Where the Fish Are
If you think the bottom is in a few months, you really ought to start learning the companies now.
Capital Thinking • Issue #541 • View online
I’m very much about teaching a man to fish, rather than fishing for him and the first step is to know where to fish.
Part of fishing is to also be prepared.
Hospitality Goes No Bid…
Kuppy | Adventures in Capitalism:
I recently wrote about the WuFlu that was coming to a neighborhood near you.
It was meant as a warning that you should look through your book and see if you owned companies that were exposed to the virus.
I bring this up because two weeks later, many companies in the hospitality sector have simply collapsed. My hunch is that it gets worse—much worse.

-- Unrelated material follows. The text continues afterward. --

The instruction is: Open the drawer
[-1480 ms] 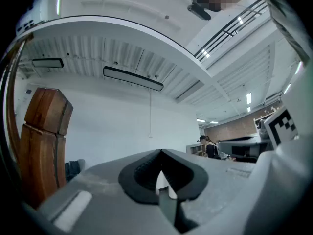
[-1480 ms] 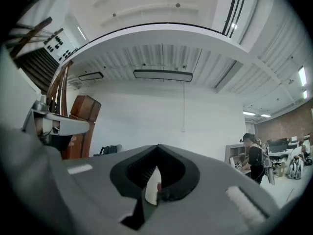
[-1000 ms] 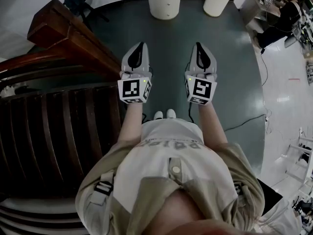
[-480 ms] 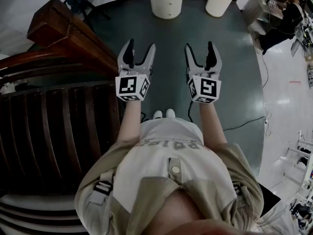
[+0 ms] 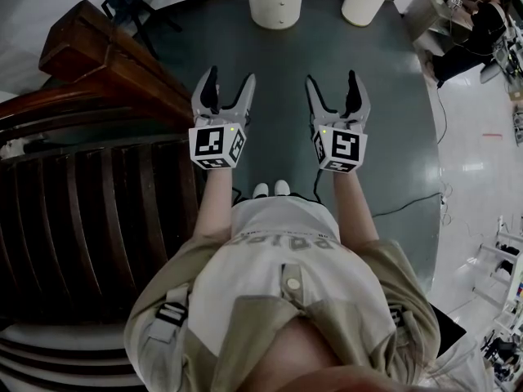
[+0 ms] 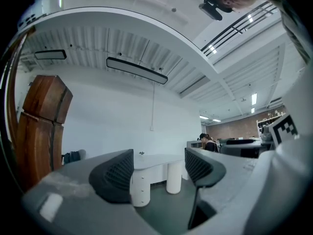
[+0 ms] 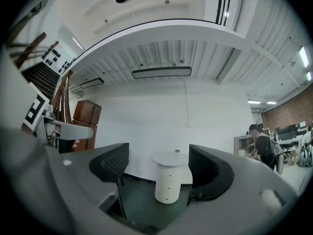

You see, when you have high fixed costs and lots of financial leverage, small changes in revenue go a VERY long way.
What happens if revenue simply evaporates? Well, we’d need to go way back, almost to the start of my investing career for a lesson on that one.
Following the disastrous attacks of September 11th, no one wanted to travel to “at risk” target cities.
Remember how we all sat at home terrified, while watching the news? No one traveled in case there was another attack.
I was young back then and didn’t really know much about investing, but I knew enough to know that this would all be a short-term thing.
Traveling is part of being human; it’s vital to commerce and it’s something that the terrorists would never take from us.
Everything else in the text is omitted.